Sin embargo, durante aquella primavera y los principios de aquel verano, Herbert Müller se convirtió en un hombre medianamente famoso en su localidad de origen. Se acercaba a hablarle gente que nunca le había dedicado más que miradas vacías. Las madres le hablaban de sus hijas, los hombres discutían con él asuntos de actualidad y callaban esperando su docta opinión. No en vano se suponía que él tenía que estar informado de todo, ya que trabajaba en las cercanías del Gran Hombre que había vencido al virus y que, antes de vencer al virus, había transformado la vida de todos los conservadores austriacos..

Gracias al joven canciller ser conservador, católico, volvía a contar para algo. Antes de su llegada, el Partido no perdía votantes, se le morían de viejos, directamente. Había algo vergonzantemente anticuado, contumaz, en sostener determinados valores. La misma palabra, valores, se decía cambiando la voz, como si se leyera un texto en cursiva.

Cuando el canciller había accedido a ese núcleo silencioso en donde vive la gente de la que todo el mundo habla, había demostrado que se podía ser conservador y joven, y conservador y dinámico. Y conservador y modern…Bueno, conservador.

Los mismos hermanos de Herbert Müller habían empezado a asistir con gusto (y no como a una obligación enojosa) a los cursillos de liderazgo que el Partido impartía en desangelados locales pertenecientes a universidades privadas. De pronto, los hermanos Müller se sintieron exclusivos, señalados por el dedo de ese Dios que el párroco invocaba desde el púlpito todos los domingos.

Misio habemus: ser líderes.

En aquellos cursos no se decían más que obviedades, claro está, aliñadas con algunos principios elementales de tecnocracia.
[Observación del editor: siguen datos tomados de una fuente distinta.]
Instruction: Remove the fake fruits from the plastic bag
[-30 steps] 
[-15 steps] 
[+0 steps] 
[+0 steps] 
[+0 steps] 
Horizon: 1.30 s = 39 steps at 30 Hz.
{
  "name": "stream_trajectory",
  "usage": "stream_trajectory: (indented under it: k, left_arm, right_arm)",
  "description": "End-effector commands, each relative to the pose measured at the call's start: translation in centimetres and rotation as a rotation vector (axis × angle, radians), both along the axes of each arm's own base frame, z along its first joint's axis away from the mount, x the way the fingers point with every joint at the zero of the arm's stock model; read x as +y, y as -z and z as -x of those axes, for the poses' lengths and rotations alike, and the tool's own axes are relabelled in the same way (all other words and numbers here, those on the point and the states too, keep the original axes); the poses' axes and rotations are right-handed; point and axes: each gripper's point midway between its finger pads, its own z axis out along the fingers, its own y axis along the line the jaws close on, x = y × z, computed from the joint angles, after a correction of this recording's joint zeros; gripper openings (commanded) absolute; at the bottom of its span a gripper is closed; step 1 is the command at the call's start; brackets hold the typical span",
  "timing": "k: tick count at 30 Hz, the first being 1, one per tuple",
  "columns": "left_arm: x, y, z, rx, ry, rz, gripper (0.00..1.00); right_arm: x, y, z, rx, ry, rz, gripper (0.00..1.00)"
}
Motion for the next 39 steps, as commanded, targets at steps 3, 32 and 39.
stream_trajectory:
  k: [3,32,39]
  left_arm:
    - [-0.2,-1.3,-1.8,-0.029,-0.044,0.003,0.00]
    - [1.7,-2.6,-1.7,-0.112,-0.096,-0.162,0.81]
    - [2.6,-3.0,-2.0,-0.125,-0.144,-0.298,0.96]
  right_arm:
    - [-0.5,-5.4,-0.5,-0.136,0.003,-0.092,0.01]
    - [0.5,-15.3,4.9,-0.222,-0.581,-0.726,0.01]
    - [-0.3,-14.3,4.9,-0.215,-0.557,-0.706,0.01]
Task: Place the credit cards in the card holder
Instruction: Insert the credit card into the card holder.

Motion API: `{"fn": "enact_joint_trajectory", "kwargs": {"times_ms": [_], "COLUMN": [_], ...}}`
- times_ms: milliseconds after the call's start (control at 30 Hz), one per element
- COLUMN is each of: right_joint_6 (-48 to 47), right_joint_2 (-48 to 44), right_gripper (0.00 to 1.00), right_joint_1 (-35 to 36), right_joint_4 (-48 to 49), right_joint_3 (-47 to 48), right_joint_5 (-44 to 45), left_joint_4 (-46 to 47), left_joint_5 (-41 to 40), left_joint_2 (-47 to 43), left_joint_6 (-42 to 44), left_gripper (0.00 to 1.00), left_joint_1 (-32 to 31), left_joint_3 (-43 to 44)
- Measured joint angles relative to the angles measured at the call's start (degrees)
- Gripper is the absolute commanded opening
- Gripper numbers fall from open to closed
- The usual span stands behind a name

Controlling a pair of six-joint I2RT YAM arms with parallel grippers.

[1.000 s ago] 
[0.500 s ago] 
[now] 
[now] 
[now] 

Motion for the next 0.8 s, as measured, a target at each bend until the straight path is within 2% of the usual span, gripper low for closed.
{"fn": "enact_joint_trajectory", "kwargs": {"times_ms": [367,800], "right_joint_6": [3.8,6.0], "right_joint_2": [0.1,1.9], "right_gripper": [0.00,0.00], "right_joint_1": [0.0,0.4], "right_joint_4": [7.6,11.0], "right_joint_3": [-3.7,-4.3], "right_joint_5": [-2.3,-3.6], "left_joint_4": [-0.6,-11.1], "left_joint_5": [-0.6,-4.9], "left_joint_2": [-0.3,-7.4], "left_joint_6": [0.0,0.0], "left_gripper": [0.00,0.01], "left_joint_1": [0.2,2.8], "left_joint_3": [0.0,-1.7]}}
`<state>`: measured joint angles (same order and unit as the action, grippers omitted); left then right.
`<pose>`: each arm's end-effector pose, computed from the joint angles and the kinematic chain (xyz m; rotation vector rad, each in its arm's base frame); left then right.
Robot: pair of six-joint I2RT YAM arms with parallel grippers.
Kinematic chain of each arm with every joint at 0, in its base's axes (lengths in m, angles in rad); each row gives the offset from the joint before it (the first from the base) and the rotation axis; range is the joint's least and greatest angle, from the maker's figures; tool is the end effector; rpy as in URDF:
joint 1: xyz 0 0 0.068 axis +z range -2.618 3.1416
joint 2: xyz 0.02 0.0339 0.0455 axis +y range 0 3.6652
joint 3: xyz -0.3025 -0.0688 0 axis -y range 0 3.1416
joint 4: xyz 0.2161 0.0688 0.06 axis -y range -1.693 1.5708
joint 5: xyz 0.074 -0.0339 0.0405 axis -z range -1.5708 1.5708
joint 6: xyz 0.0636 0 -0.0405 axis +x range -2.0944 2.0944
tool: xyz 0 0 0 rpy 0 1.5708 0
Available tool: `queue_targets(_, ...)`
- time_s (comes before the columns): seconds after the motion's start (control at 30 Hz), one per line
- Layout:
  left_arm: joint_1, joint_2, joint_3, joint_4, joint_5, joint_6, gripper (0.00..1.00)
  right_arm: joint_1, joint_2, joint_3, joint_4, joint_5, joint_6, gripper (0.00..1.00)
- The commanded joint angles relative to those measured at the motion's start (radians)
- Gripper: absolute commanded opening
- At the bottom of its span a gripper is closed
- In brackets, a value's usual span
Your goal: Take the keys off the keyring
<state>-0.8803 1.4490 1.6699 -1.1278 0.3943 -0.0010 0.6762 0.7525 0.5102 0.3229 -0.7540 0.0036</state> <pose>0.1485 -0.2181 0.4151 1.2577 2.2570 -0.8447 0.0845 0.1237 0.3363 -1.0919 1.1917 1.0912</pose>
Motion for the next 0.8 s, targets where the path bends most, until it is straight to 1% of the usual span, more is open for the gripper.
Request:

Pero eso sí: el liderazgo dichoso y las cuatro palabras de inglés para negocios que entran en cualquier caletre, no se le caían a nadie de la boca.

Herbert Müller siempre había pensado con excepticismo en aquellos cursillos, pero en el fondo había envidiado a sus hermanos. La insistencia de su padre en que asistieran (para aprender pero, sobre todo, para conocer a gente) le había parecido una manifestación de su predilección.

Sin emabargo, a principios de aquel verano, el prestigio de Herbert Müller empezó a prestarle un brillo social que le resultó muy agradable. Un poco como un premio modesto pero inesperado de la lotería.

No hizo falta mucho tiempo para que en aquellas conversaciones al lado de la piscina, durante las cuales siempre se consumía café con helado de vainilla al gusto del país alguien se atreviera a preguntarle a Herbert Müller cómo era Él.

-¿Él? ¿Quién? -sonreía Müller, detectando ese respeto supersticioso y esa curiosidad de quien encuentra un puente con alguien que sale en la televisión.

!Na ja! ¿Quien va a ser?

Al principio, Herbert Müller era muy prudente. No, si yo solo le veo de lejos. Él no se mezcla con nosotros. Es como cualquier otro jefe. En televisión parece más alto.

Ante esta reacción, los había que tomaban a Müller por lo que no era (!Qué modesto es! un Müller que no se hubiera pegado a un canciller como una lapa no sería un Müller con todo lo que hay que tener) pero también los había que se desilusionaban. Su entusiasmo se desinflaba. Dejaban de distinguir a Herbert con la cálida luz de su curiosidad. Herbert dejaba de ser alguien fuera de lo común para convertirse en el Herbert de siempre, en el componente mediocre de un septeto de hermanos que llevaban, como el patriarca, el liderazgo escrito en la cara.

Y aquella zona de sombra que se iba formando ante él, a qué negarlo, le dolía.